* _Work required_
Look for the line containing "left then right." in the listing below; from there, output every line exactly, the last one included.

* _Source material_
*** Begin section ***
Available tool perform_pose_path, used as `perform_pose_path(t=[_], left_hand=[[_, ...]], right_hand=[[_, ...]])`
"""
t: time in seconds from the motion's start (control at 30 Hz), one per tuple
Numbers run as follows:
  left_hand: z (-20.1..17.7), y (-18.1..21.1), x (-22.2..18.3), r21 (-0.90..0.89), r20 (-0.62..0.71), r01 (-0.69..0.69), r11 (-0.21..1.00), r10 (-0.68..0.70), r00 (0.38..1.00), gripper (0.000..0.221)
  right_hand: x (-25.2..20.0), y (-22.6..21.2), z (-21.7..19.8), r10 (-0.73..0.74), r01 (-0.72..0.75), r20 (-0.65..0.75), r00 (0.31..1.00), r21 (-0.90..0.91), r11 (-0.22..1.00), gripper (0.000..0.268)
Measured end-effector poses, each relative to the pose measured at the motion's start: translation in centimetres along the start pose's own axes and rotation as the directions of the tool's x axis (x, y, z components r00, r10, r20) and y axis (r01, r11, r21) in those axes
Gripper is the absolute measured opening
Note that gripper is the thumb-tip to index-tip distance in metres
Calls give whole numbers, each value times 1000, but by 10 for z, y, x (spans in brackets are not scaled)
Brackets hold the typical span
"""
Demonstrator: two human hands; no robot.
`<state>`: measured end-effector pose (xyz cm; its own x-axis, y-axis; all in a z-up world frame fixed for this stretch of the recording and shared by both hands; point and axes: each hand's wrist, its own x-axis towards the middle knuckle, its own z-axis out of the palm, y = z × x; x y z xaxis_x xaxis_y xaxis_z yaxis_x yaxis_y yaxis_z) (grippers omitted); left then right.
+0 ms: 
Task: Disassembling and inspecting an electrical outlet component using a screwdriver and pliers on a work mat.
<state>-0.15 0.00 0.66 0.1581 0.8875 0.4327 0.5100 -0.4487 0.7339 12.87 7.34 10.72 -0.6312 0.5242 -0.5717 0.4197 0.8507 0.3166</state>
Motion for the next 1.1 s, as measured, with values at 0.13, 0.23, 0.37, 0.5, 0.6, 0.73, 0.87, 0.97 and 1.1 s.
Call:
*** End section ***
* _Response_
`<state>`: measured end-effector pose (xyz cm; its own x-axis, y-axis; all in a z-up world frame fixed for this stretch of the recording and shared by both hands; point and axes: each hand's wrist, its own x-axis towards the middle knuckle, its own z-axis out of the palm, y = z × x; x y z xaxis_x xaxis_y xaxis_z yaxis_x yaxis_y yaxis_z) (grippers omitted); left then right.
+0 ms: 
Task: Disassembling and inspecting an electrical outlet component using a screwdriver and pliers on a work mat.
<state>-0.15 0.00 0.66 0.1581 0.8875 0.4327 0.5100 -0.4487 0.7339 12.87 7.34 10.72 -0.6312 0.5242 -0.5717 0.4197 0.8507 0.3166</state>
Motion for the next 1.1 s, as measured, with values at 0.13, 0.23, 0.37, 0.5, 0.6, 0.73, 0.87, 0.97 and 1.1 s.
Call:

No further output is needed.